▶ [Directions for this task]: Going down the listing below, print exactly each line from the one with "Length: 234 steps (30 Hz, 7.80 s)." up to and including the one with "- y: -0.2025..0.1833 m", and skip the rest.

(Information Opens)

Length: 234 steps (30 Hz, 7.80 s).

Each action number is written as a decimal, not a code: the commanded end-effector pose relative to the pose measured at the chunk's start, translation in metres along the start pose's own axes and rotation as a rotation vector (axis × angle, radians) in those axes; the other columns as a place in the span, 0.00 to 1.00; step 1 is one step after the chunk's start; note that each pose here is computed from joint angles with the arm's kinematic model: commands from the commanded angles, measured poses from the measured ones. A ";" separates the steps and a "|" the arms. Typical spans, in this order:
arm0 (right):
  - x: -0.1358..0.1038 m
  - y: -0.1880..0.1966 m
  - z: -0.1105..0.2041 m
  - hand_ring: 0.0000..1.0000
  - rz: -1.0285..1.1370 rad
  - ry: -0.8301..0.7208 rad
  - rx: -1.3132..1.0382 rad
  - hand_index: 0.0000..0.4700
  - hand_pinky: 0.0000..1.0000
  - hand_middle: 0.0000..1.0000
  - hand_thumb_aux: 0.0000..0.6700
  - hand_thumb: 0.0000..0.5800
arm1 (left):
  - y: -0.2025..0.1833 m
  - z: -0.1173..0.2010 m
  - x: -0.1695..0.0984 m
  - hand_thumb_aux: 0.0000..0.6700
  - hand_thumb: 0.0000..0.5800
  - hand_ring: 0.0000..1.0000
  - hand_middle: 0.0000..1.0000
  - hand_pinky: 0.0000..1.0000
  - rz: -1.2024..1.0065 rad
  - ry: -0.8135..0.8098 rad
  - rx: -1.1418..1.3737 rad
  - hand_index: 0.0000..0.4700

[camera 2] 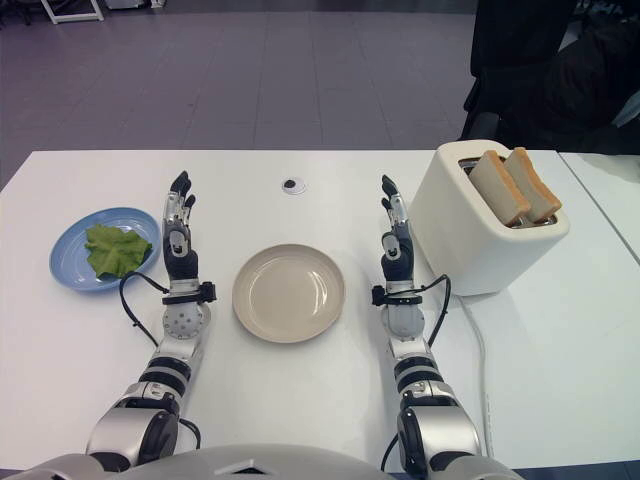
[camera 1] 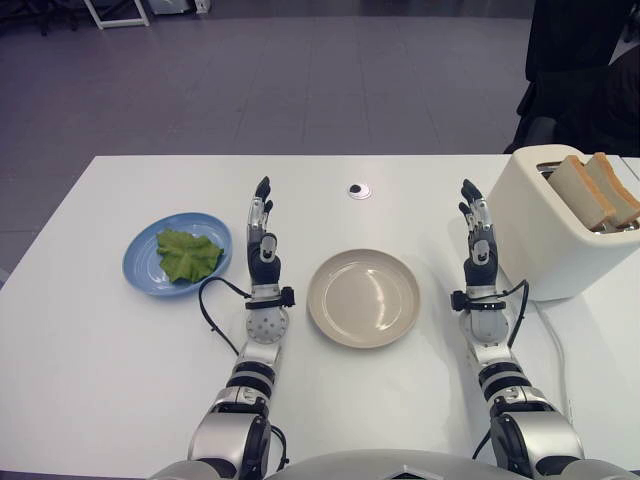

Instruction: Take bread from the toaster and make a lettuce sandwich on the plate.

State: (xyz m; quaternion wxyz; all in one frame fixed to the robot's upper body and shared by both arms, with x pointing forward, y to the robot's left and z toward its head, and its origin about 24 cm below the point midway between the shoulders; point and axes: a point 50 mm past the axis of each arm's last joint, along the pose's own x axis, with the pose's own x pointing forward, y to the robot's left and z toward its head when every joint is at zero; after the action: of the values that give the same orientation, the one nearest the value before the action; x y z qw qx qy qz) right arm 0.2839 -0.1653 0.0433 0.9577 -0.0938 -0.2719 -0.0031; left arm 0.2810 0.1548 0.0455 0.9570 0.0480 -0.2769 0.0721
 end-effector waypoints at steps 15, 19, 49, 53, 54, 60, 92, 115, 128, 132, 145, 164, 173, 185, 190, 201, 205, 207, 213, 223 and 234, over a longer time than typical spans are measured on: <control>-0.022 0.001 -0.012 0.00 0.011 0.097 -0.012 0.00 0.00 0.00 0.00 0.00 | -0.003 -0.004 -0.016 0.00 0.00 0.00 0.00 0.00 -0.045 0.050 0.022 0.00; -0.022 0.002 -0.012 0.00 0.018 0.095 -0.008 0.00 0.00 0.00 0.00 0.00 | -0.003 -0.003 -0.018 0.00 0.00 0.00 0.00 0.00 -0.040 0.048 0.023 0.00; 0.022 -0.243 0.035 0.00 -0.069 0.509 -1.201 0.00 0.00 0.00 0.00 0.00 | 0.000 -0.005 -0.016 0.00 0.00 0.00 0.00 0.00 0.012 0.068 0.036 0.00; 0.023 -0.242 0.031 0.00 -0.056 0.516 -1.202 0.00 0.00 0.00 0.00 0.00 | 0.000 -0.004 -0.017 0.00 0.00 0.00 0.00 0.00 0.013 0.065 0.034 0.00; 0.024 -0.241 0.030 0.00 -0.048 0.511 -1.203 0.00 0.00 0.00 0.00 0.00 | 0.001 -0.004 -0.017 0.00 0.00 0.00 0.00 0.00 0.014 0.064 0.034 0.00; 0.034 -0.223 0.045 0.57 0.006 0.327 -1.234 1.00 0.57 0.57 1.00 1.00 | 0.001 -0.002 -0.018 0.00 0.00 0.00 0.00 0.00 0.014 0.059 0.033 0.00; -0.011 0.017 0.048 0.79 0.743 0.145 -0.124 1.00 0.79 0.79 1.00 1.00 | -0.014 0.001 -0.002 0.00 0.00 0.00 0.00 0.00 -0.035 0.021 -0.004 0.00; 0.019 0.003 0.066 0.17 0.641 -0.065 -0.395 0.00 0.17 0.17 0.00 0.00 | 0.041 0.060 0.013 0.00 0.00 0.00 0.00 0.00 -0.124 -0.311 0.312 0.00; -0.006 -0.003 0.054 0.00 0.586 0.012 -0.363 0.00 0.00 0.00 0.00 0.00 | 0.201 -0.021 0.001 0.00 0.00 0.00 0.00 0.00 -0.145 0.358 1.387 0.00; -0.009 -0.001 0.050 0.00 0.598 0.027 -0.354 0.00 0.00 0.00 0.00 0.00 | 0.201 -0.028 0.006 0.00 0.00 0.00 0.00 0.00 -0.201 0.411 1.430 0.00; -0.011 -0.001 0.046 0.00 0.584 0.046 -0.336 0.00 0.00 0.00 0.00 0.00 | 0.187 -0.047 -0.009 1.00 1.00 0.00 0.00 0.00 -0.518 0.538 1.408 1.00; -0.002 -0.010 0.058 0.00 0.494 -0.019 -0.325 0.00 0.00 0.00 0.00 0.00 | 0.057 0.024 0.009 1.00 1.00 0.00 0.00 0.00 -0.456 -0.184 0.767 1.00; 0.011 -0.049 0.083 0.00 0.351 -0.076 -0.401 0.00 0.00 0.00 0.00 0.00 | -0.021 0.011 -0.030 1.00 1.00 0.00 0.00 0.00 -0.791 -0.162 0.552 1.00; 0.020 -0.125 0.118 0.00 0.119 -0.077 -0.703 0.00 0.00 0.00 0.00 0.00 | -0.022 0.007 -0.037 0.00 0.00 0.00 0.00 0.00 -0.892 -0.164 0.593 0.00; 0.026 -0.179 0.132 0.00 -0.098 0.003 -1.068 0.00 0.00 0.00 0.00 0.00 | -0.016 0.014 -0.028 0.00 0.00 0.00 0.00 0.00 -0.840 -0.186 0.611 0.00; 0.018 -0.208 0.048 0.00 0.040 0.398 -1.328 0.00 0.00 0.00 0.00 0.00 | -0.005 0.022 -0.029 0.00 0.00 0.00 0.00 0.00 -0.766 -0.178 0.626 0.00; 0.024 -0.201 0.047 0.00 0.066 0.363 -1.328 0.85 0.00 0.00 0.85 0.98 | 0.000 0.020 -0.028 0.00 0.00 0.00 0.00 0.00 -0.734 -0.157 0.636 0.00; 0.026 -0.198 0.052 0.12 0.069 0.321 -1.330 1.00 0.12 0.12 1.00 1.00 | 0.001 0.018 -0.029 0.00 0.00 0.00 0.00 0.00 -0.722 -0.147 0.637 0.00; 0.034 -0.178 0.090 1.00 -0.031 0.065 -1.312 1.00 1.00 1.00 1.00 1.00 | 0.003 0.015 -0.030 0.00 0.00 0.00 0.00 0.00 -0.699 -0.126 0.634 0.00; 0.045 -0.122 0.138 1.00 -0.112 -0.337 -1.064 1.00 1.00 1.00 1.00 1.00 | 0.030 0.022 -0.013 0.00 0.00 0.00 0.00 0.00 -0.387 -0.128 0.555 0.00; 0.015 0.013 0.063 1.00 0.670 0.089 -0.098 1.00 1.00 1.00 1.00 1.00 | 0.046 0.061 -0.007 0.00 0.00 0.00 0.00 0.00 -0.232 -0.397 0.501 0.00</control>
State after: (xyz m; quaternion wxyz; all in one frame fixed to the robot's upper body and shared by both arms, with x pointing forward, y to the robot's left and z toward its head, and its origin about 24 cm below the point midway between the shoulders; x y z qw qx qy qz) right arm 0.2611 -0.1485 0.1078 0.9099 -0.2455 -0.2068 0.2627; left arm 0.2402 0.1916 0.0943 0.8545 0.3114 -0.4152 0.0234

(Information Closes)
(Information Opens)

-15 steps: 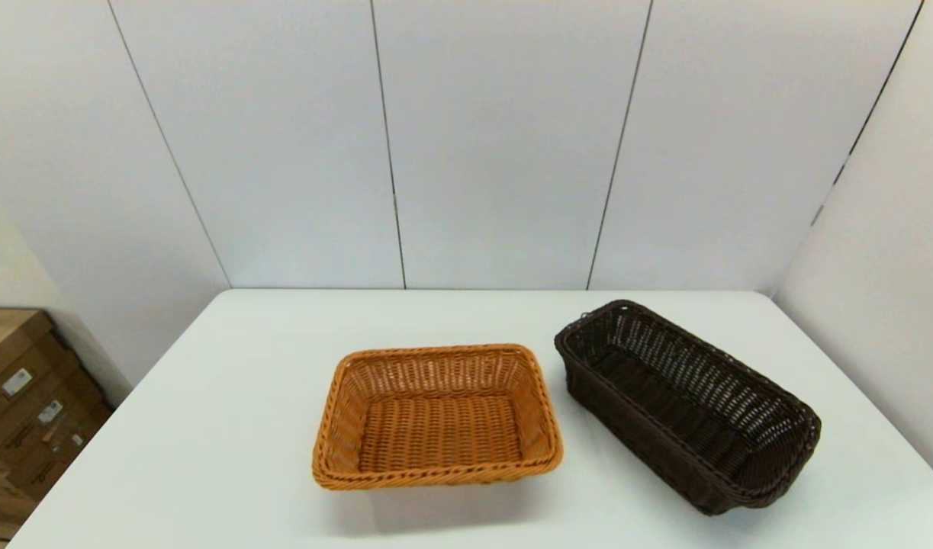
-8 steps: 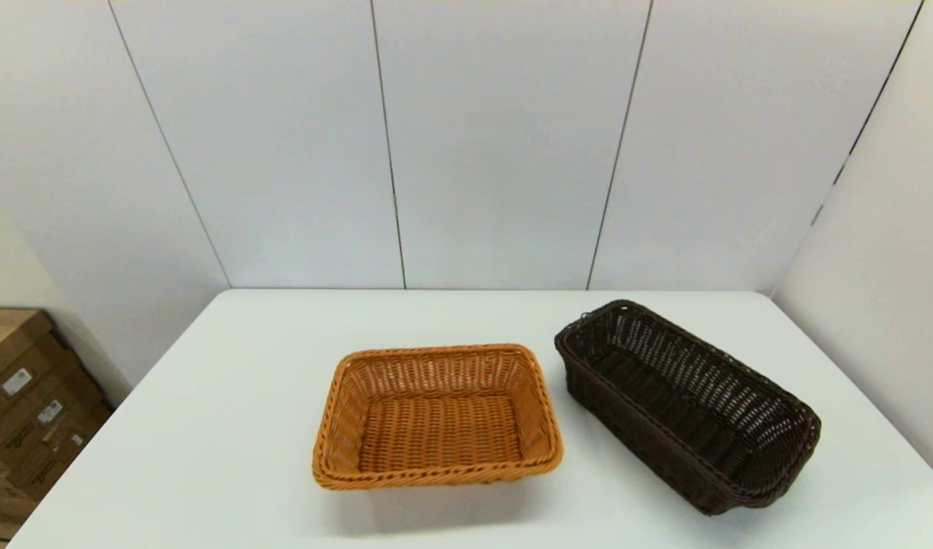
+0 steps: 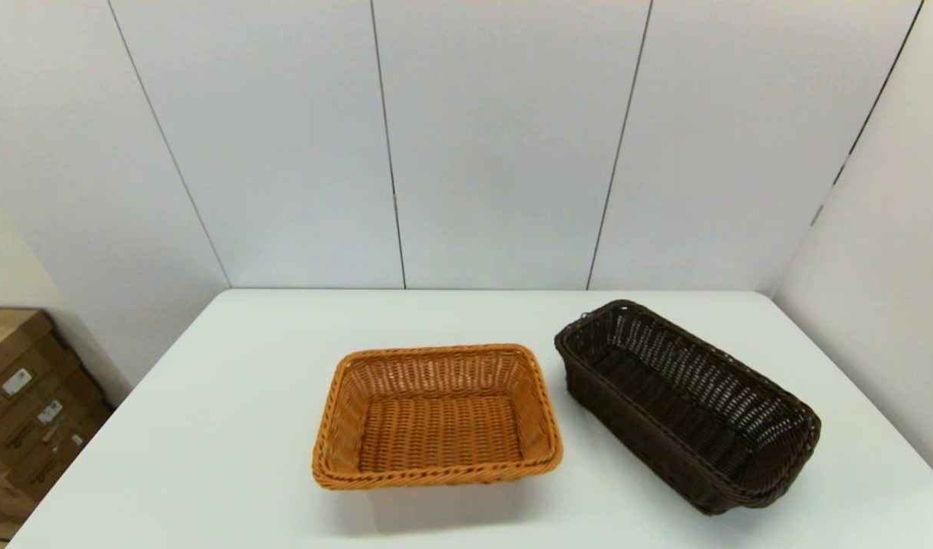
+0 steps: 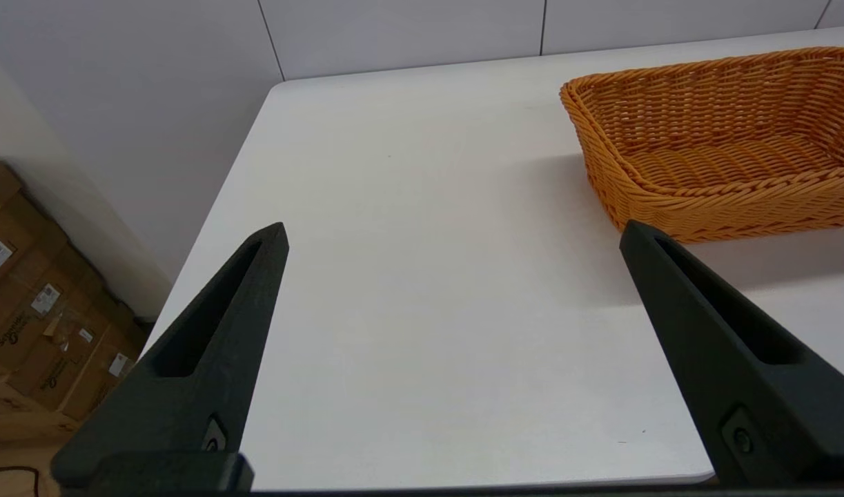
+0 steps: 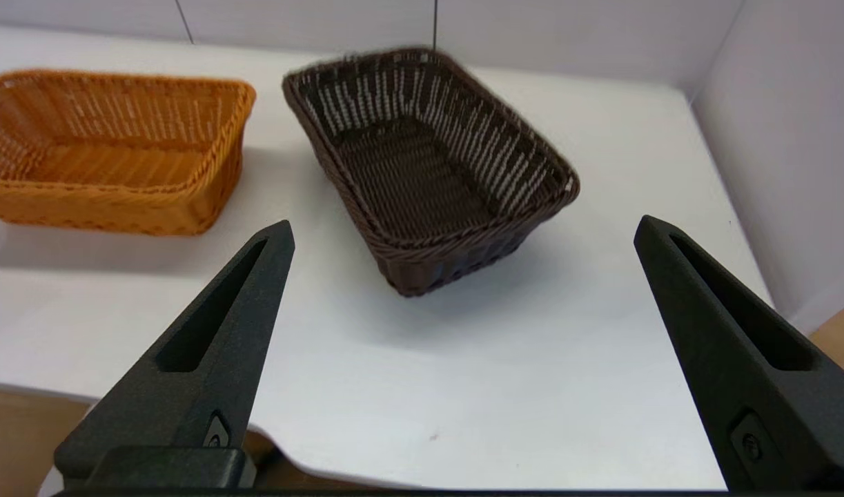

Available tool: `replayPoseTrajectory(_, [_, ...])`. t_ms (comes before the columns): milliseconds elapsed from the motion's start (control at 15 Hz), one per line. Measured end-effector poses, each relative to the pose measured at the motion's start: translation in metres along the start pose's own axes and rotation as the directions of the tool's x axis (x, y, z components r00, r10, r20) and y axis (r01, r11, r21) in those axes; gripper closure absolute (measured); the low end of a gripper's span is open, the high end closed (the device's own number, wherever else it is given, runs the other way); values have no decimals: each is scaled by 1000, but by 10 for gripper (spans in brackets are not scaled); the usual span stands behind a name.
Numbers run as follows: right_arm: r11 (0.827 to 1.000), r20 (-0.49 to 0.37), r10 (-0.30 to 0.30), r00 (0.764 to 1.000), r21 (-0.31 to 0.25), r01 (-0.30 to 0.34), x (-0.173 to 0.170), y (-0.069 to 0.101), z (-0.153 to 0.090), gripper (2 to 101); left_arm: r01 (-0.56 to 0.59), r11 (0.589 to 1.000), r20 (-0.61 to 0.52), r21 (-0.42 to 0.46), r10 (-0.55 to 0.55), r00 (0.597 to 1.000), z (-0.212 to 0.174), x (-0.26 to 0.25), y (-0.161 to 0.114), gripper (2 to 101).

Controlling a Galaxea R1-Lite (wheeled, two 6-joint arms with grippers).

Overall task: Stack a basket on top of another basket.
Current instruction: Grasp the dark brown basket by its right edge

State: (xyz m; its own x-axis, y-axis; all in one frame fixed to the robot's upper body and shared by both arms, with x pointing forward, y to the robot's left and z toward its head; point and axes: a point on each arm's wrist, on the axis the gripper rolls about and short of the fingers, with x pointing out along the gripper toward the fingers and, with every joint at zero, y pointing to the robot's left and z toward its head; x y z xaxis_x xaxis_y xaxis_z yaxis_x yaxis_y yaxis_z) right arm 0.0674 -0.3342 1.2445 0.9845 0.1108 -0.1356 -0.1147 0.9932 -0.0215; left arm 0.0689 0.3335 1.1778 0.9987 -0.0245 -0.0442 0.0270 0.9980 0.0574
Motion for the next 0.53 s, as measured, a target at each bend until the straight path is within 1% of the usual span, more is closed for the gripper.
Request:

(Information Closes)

▶ [Exercise answer]:
Length: 234 steps (30 Hz, 7.80 s).

Each action number is written as a decimal, not a code: the commanded end-effector pose relative to the pose measured at the chunk's start, translation in metres along the start pose's own axes and rotation as a rotation vector (axis × angle, radians) in those axes; the other columns as a place in the span, 0.00 to 1.00; step 1 is one step after the chunk's start; note that each pose here is computed from joint angles with the arm's kinematic model: commands from the commanded angles, measured poses from the measured ones. A ";" separates the steps and a "|" the arms. Typical spans, in this order:
arm0 (right):
  - x: -0.1358..0.1038 m
  - y: -0.1880..0.1966 m
  - z: -0.1105..0.2041 m
  - hand_ring: 0.0000..1.0000
  - rz: -1.0285..1.1370 rad
  - ry: -0.8301..0.7208 rad
  - rx: -1.3132..1.0382 rad
  - hand_index: 0.0000..0.4700
  - hand_pinky: 0.0000..1.0000
  - hand_middle: 0.0000..1.0000
  - hand_thumb_aux: 0.0000..0.6700
  - hand_thumb: 0.0000..0.5800
arm1 (left):
  - y: -0.2025..0.1833 m

The answer given is complete.